Look through the material and copy each line holding "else".
※
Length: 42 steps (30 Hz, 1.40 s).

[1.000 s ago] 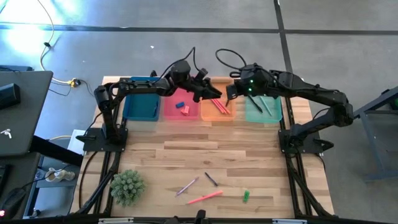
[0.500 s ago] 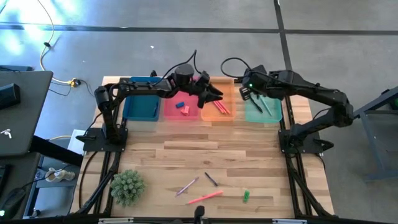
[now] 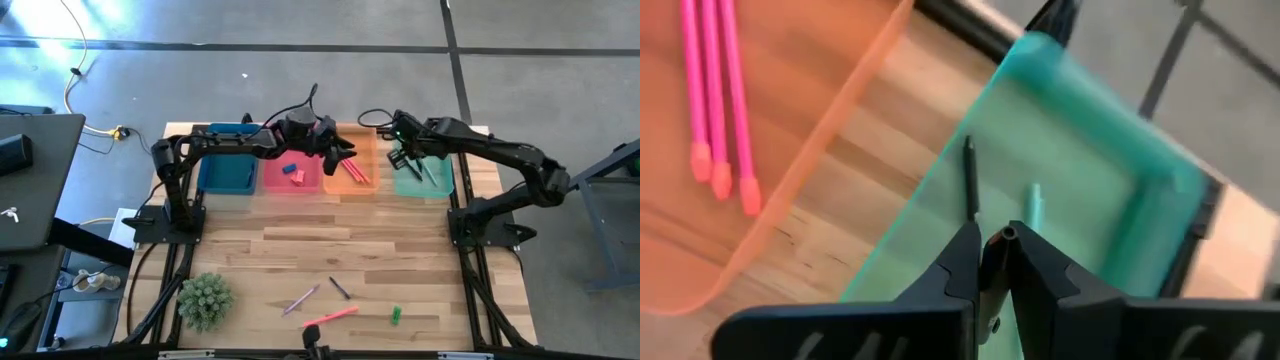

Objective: Sort crayons/erasers/pens/pencils in bins
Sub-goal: Put the black pen into the green bin, then put the green eraser into the pink bin

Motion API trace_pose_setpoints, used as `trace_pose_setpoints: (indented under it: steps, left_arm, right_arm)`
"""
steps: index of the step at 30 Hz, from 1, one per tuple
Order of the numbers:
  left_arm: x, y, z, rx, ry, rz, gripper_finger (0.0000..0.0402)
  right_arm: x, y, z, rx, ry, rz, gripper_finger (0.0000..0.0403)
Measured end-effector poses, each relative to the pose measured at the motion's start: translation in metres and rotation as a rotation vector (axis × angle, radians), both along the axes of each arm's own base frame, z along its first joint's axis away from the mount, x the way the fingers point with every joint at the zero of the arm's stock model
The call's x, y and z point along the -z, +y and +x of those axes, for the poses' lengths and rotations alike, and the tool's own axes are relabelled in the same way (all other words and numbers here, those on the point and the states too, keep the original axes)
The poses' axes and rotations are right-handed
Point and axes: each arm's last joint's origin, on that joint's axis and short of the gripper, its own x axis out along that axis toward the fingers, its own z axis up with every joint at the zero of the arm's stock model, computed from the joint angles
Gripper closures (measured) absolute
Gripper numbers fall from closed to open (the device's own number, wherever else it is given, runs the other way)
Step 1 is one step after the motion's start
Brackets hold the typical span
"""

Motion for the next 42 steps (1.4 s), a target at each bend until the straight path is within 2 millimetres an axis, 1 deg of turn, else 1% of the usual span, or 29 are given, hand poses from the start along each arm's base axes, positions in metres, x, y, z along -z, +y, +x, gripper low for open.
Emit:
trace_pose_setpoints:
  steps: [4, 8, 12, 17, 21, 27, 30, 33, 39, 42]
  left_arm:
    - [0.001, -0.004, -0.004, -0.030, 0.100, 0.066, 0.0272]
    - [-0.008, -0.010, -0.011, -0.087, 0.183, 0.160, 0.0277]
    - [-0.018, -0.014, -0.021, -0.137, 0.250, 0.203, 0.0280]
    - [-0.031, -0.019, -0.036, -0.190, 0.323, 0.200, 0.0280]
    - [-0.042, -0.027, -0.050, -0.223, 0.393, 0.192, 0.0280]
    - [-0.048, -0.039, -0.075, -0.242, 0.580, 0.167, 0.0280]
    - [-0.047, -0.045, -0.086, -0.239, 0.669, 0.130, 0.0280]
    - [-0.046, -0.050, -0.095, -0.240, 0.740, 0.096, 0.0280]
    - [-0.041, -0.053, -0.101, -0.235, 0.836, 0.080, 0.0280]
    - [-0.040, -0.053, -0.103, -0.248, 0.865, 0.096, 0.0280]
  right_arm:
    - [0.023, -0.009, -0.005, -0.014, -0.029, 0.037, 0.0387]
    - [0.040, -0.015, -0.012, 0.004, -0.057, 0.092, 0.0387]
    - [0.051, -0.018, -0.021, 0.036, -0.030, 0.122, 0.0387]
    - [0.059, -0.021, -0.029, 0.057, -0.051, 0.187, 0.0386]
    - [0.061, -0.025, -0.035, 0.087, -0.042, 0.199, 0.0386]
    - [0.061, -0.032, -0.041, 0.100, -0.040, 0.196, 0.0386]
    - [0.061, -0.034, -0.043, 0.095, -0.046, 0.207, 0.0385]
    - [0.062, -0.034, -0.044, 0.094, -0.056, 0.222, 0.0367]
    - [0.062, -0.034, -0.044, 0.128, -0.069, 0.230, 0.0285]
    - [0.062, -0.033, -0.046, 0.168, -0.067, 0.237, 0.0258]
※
Response area:
Gripper numbers fall from closed to open (the device's own number, wherever else it is given, runs the other way)
Motion for the next 42 steps (1.4 s), a target at each bend until the straight path is within 2 millimetres an axis, 1 deg of turn, else 1% of the usual span, or 29 are given, hand poses from the start along each arm's base axes, positions in metres, x, y, z along -z, +y, +x, gripper low for open.

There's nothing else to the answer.